When I was a graduate student in creative writing, my classmates hewed mostly to predictable topics: dating, family bonds, drinking and clubbing.
One day, though, a robust gentleman surprised us by handing out 20 stapled copies of a story he had written for children. Evidently, he was concerned about his success, because along with the story, he submitted a sheet of positive blurbs from kids who had given it a first read.
His story, as I recall, was intriguing — a folk tale of sorts about a tribal boy who discovers a beautiful animal that only his eyes can see, and whose name he can articulate in his head but not say out loud. Thinking the boy has gone mad, his tribe threatens to exile him, and then, well, then my classmate reached the page limit for his submission, leaving us all hanging. Such are fiction workshops.
As I read what he shared, though, I tried to break out of the worldly mind-set that I usually brought to class. Those of us who wrote for peers flaunted our intellect, tying in pop-culture references (one woman crafted a stream-of-consciousness narrative with the 1960s London gangster Reggie Kray as a supporting character) and intricately layering plot points and motivations.
Writing a great complicated book is a challenge, but writing a great simple book may be tougher. Consider this Wikipedia summary of Dr. Seuss' "The Cat in the Hat": "The story is 1,629 words in length and uses a vocabulary of only 236 distinct words, of which 54 occur once and 33 twice. Only a single word — another — has three syllables, while 14 have two and the remaining 221 are monosyllabic. The longest words are something and playthings." Yes, and now consider how much of the book you can recite from memory.

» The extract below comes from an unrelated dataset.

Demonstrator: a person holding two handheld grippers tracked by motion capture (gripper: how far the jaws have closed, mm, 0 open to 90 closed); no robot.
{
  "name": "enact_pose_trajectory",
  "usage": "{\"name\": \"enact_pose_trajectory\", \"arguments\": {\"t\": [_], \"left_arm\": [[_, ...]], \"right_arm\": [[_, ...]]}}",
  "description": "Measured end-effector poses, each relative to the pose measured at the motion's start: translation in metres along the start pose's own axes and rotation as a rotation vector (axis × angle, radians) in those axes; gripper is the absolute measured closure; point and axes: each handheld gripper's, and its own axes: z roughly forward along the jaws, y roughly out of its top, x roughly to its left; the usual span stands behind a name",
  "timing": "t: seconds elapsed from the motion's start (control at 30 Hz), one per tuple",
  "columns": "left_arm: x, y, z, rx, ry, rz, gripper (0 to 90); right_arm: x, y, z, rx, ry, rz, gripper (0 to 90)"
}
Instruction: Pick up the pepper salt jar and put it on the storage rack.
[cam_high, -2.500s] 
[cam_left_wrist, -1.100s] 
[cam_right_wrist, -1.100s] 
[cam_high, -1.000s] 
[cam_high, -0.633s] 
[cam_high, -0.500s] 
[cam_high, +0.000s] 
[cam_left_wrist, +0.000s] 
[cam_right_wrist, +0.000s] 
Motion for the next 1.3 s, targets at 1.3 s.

Few authors have left a cultural mark of Seussian proportions, but I encountered dozens of hopefuls at Orange Coast College on Sept. 29 for the Orange County Children's Book Festival. As dreams go, being a children's author seems both maddeningly elusive and incredibly simple. After all, if Theodor Geisel could make an enduring classic out of 236 words — somewhat fewer than James Joyce used in "Ulysses" — then that provides a glimmer of hope for anyone who tries.
For example, take Jo Whipp. The Paso Robles resident, who occupied one of the booths at OCC, had never participated in a children's book festival before, and she has just two volumes to her name: "Otis and Baby Jean," a prose story that she wrote two decades ago and released last year through PublishAmerica, and "Rainbow Rita," a rhyming book that came out this year from the same publisher.
Whereas my old friend probably had to scrounge to find kids to read his story, Whipp had no shortage of them — she has nine children and home-schooled eight of them. She wrote "Otis and Baby Jean," about a little girl who steals her older brother's prized horse statue and then weaves a web of lies when she accidentally breaks it, as a fable for one of her daughters who had a chronic lying problem.
When Whipp ran the story by her kids, they grilled her about some logical plot points: why Baby Jean would take the horse to one place and not another, or whether she could really hide it in her sweater. In terms of their literary tastes, though, she knew them well enough; over the years, they had devoured Laura Ingalls Wilder's "Little House" series, James Herriot's children's books, even Charles Dickens.
So is there a secret to writing for children? Whipp has at least a partial idea.
"I think that the biggest thing that I've learned from children is to make it engaging," she said. "It has to be engaging. For instance, rhyming is a way of engaging because it becomes something that they want to memorize, so that's a way of engaging them. With the James Herriot books, those books are about animals, and they're very cute little stories where people come into the animals' lives and things happen. You want to draw them in. It has to be something they care about, and it has to be done in a fun way."
She noted that it was harder now to craft a long story for young eyes, with all the electronic stimulation that competes with books. ("Rainbow Rita," about a girl who overindulges on ice cream, amounts to a mere eight rhymed couplets.)
"They see TV constantly," Whipp said. "Everything they see, there's action constantly before them. That's why it's important to keep them super-engaged with your writing."
That word again, engaged. After speaking with Whipp, I tried to remember what held my attention most as a child. Sure, I memorized my share of Seuss, but I had a particular affinity for stories where something huge was at stake — war, romance, a villain's comeuppance.
My favorite series was "Can You Solve the Mystery?", in which a pair of 12-year-old sleuths unraveled one case after another. I became disenchanted with Disney's "Pinocchio" when I read the original Carlo Collodi novel and found that it was longer and meatier.
Oh, and I loved "Harold and the Purple Crayon." That's the series about a little boy who wields a massive purple crayon and illustrates places and objects, which become real as soon as he finishes drawing them. On uneventful days in the cubicle, I still fantasize about doing that myself, creating my own mystical worlds while I wait for sources to call back.
Maybe that's the key: We outgrow those stories from early in life, but our inquisitive nature stays intact. And frankly, if I ever run into my old classmate, I'll ask if he still has the rest of his story. I want to know how it ends.
No matter the age of the author or reader, that's always the truest sign of success.